This is a simple kickstarter project for Godot projects. It comes with some standard features and little helpers as well as some stuff, no one has time for in a game jam.

Some Features

  • GameManager with level loading/unloading
  • Menu with settings (Sound, Music, Fullscreen)
  • Fullscreen and upscaler handling
  • User config load/save/migration
  • Global Signal Driven Events (Events.gd)
  • Global Enums (Types.gd)
  • Debug Console Menu (Debug.gd)
  • Helper functions


File Structure

  • Assets -> All Resources Go Here
    • Each assets (sounds and sprites) are grouped in folders e.g. Player, Menu.
    • Assets used in multiple locations can be stored in own folders, e.g. Fonts, Musics.
  • Shaders -> Every Shader and Shader Scene could be stored here
  • Src -> Scenes and Sources
    • _Autoloads -> Global Singletons
    • Group it wisely and make use of folders, to keep it simple. E.g. Levels, Player, Objects..
    • Scene and source go in the same folder.
    • Single sources go in the parents folder.

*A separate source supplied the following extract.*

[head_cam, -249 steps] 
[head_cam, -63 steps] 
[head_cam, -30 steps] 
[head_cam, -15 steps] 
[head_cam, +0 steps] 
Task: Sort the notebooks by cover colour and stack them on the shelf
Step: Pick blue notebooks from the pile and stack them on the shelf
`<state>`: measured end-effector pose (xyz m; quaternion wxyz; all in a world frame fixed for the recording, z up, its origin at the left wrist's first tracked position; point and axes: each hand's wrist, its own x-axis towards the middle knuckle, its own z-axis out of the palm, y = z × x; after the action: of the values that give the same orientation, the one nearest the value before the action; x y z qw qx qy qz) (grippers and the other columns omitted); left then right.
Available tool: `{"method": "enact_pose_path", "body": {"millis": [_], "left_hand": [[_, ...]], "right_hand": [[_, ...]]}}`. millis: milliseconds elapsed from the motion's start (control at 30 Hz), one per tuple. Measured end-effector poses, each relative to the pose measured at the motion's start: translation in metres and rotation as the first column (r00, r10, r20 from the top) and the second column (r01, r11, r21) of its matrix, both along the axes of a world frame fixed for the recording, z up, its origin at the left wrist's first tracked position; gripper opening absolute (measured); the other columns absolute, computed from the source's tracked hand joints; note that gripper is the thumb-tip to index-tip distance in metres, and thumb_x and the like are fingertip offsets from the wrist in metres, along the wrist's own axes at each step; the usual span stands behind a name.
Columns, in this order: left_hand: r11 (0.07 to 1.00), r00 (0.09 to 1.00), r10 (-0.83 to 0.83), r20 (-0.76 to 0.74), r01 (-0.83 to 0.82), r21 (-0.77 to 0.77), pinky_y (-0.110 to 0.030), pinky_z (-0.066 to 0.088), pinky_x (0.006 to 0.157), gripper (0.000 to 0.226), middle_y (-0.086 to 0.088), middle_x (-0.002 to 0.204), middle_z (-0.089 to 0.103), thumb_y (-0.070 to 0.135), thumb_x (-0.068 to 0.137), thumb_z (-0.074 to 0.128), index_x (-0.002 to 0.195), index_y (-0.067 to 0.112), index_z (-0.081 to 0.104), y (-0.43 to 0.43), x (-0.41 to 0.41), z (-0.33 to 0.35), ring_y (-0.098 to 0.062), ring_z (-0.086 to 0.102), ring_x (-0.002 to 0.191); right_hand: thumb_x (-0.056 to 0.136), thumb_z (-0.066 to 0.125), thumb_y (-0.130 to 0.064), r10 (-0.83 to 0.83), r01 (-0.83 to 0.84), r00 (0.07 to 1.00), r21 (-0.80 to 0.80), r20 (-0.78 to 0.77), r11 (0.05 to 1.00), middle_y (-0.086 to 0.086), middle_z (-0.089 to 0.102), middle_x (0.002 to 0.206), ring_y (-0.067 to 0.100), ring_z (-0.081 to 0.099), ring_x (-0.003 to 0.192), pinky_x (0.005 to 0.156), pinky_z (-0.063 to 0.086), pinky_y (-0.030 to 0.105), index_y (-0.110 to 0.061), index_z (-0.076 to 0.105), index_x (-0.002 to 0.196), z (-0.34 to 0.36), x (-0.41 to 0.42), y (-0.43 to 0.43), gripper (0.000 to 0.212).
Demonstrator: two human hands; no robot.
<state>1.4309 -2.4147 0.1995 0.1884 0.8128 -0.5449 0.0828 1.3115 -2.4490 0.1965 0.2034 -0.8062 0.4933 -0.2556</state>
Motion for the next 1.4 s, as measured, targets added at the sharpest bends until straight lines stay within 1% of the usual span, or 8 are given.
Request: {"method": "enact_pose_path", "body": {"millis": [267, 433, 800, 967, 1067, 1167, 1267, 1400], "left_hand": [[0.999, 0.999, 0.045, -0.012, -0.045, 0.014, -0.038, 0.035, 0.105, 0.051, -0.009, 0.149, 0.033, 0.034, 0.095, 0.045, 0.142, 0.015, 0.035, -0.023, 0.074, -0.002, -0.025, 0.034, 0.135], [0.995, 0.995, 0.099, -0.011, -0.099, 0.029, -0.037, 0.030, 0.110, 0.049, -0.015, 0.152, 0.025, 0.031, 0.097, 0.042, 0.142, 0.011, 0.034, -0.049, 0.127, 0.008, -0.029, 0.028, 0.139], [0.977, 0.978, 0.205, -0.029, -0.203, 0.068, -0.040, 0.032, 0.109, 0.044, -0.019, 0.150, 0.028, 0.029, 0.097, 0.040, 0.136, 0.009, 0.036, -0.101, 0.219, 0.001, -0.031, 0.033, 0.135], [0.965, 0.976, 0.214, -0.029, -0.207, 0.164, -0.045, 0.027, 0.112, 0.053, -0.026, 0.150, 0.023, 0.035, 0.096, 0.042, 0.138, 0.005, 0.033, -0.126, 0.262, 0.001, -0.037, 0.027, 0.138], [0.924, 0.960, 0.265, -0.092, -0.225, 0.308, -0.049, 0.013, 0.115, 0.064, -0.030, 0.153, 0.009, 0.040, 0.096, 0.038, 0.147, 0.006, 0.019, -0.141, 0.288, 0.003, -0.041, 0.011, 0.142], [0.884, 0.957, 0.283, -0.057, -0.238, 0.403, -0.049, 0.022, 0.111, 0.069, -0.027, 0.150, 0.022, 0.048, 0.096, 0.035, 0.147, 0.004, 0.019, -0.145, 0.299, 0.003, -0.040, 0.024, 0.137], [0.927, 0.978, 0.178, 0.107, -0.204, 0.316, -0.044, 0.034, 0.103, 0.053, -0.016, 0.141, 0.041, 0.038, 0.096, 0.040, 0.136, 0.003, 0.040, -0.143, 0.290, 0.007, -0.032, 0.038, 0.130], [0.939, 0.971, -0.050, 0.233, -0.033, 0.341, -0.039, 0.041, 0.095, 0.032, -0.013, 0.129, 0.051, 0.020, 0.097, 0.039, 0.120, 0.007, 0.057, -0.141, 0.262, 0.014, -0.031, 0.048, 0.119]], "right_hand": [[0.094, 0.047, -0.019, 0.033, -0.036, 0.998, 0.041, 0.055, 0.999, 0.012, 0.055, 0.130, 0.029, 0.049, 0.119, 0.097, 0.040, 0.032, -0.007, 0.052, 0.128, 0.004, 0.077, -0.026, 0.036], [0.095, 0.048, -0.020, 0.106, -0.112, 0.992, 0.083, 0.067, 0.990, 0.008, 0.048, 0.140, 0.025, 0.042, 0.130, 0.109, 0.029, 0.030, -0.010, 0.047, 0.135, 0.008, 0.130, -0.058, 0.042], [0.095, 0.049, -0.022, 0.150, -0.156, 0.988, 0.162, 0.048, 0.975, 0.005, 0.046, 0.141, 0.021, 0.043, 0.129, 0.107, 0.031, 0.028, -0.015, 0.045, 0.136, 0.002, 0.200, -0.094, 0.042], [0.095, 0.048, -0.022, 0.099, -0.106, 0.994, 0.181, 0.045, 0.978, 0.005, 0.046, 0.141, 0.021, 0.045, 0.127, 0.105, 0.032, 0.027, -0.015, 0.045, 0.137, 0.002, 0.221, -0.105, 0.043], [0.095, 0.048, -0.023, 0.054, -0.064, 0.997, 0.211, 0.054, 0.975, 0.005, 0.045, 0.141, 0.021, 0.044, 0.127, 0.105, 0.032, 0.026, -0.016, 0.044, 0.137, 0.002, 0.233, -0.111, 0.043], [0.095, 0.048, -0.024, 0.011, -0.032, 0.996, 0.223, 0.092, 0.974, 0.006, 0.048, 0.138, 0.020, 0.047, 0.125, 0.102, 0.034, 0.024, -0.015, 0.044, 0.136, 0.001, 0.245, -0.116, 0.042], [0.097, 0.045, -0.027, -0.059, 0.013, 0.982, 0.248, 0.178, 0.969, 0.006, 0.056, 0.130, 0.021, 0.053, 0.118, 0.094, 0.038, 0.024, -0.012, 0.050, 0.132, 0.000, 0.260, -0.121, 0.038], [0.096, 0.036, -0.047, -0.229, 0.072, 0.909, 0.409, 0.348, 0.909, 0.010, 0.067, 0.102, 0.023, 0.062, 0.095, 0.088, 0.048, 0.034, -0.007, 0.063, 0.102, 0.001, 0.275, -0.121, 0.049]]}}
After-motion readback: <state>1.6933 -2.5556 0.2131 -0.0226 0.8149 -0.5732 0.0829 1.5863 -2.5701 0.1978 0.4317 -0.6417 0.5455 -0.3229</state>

Autoloads / Globals / Singletons

The scripts are arranged in the include sequence order.

Global.gdGlobalGlobal constants and variables, also functions which need to be accessed from anywhere or not directly related to the game mechanic.
Types.gdTypesPlace to define global enumerations which are used in multiple scenes.
Events.gdEventsSignal Driven Event. Place to define global signals and the connector function.
Debug.gdDebugDebug Console Menu. Can be used as a cheat menu for debugging purpose.

Cool Features

In debugging mode while running the game you have the following hotkeys:

F4Debug console to execute commands
F5Open project directory
F6Open VS code (executes open_vs.bat)

Where to Start

The boilerplates entry point is the GameManager scene. The game manager consists of two independet viewports one for the game and one for the menu. From here you can access the menu. Levels will be stored in the Global.gd 'levels' constant. A level will then be added as a child to the LevelHolder node within the gameViewport.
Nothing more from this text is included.